Nudge clicked on a link, and a small media-player window popped up. It was labeled "Parents, two days post."
A fuzzy video clip of a black couple started playing. The woman was crying, and the man had a pained, frozen expression on his face, as if he'd just seen a horrible accident. The woman was saying, "My baby! Who would take my baby? Her name was Monique! If anyone knows where my baby is, please, please bring her back. She's my world!" The woman broke down sobbing and couldn't go on.
This wasn't the stuff we were supposed to be seeing. We were supposed to be looking at file after file about how Itex was polluting the planet, destroying natural resources, using child labor, and so on. Despite myself, I was intrigued by what Nudge was finding.
"That doesn't make sense," I said, after the video played. "We saw the medical consent form a few screens back."
Nudge sniffled and clicked back to the form. At the bottom were signatures of Monique's parents, authorizing someone named Roland ter Borcht to "treat" their baby.

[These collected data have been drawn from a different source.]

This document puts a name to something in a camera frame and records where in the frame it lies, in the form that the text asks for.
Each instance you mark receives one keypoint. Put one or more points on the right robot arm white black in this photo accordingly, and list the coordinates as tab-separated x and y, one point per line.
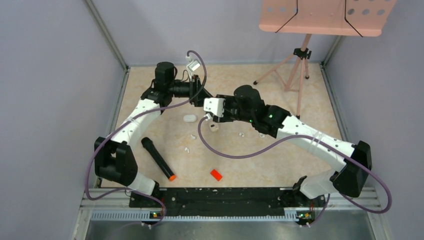
345	177

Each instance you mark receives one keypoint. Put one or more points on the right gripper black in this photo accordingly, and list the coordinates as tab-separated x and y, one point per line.
228	99

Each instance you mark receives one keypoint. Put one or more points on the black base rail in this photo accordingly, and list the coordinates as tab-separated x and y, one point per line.
226	201

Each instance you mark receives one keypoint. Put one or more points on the black marker orange cap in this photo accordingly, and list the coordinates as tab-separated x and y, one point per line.
149	146

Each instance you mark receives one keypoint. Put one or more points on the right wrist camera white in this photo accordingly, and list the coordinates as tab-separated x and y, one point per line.
213	108

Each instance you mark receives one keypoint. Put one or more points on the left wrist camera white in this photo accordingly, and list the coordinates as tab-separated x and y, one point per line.
192	64

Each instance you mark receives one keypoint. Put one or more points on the grey cable duct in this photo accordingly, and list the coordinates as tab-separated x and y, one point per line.
139	215

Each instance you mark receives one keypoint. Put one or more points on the closed white earbud case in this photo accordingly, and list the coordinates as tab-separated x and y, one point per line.
189	118

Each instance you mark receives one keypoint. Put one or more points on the beige earbud case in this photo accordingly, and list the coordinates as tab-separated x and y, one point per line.
213	127

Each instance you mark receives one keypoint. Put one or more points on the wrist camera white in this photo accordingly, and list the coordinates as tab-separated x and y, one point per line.
192	64
213	108

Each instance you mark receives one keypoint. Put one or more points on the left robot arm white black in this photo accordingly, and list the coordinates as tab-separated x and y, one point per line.
114	159

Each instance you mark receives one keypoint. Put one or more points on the pink music stand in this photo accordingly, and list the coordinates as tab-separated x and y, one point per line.
363	18

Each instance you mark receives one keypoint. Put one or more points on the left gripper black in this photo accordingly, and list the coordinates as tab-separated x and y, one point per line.
197	92

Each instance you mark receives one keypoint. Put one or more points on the small orange red block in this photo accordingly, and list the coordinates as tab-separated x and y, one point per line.
217	175

But, now that we looked at them, the parent signatures looked exactly like Jeb Batchelder's.
I didn't know what to think. None of this agreed with what they had told me. What was real? Crying silently, Nudge continued to scroll through the file. Another photograph of the woman filled the screen. She looked older and incredibly sad. Stamped across the photo in red ink was the word "Terminated."
Suddenly Iggy pulled his head out from under the counter. He was holding some wires in one hand. "Someone's coming," he said.
(Max)
Freedom is still freedom, even if you're soaked, practically nuts, and having trouble getting your muscles to cooperate.